REQUIRED WORK :: In the material below, list every line carrying the string "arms".

SOURCE MATERIAL ::
-- -- --
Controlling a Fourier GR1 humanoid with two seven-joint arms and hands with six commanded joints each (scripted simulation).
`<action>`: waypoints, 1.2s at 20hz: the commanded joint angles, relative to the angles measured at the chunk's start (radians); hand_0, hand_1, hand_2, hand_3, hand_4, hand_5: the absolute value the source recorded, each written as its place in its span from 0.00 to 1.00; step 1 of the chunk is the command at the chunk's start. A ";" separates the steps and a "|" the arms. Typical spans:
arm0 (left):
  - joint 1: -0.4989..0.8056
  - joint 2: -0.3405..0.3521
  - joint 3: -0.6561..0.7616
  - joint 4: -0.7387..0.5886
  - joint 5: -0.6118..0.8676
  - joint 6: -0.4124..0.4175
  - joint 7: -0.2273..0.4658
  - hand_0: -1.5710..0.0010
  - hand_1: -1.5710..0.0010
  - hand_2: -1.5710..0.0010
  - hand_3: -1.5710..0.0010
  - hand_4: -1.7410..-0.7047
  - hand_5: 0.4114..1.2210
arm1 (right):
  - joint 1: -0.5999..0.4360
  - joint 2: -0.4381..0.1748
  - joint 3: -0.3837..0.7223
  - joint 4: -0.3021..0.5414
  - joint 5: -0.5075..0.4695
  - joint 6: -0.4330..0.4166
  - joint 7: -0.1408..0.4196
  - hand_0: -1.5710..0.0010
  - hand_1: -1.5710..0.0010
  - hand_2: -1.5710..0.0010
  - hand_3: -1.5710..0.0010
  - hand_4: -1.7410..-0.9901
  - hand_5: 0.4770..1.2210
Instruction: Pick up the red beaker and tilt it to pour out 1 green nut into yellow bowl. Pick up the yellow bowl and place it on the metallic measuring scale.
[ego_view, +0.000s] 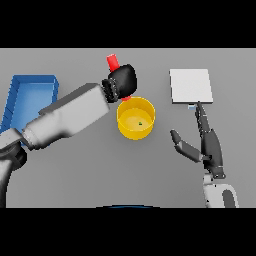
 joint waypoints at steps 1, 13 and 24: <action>-0.010 0.001 -0.014 0.001 -0.014 0.010 -0.015 0.00 0.00 0.00 0.00 0.01 1.00 | 0.005 0.002 0.007 0.000 0.007 0.002 -0.012 1.00 1.00 1.00 1.00 0.81 0.13; -0.308 0.006 -0.043 0.101 -0.115 0.027 -0.105 0.00 0.00 0.00 0.00 0.01 1.00 | 0.012 0.007 0.016 -0.005 0.020 -0.004 -0.021 1.00 1.00 1.00 1.00 0.81 0.11; -0.399 0.238 0.634 0.480 0.399 -0.001 0.108 0.00 0.00 0.00 0.03 0.00 1.00 | -0.032 0.002 0.017 0.037 -0.014 0.031 -0.034 1.00 1.00 1.00 1.00 0.83 0.14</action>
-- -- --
ANSWER FOR THIS EXERCISE ::
Controlling a Fourier GR1 humanoid with two seven-joint arms and hands with six commanded joints each (scripted simulation).
`<action>`: waypoints, 1.2s at 20hz: the commanded joint angles, relative to the angles measured at the chunk's start (radians); hand_0, hand_1, hand_2, hand_3, hand_4, hand_5: the absolute value the source recorded, each written as its place in its span from 0.00 to 1.00; step 1 of the chunk is the command at the chunk's start. A ";" separates the steps and a "|" the arms. Typical spans:

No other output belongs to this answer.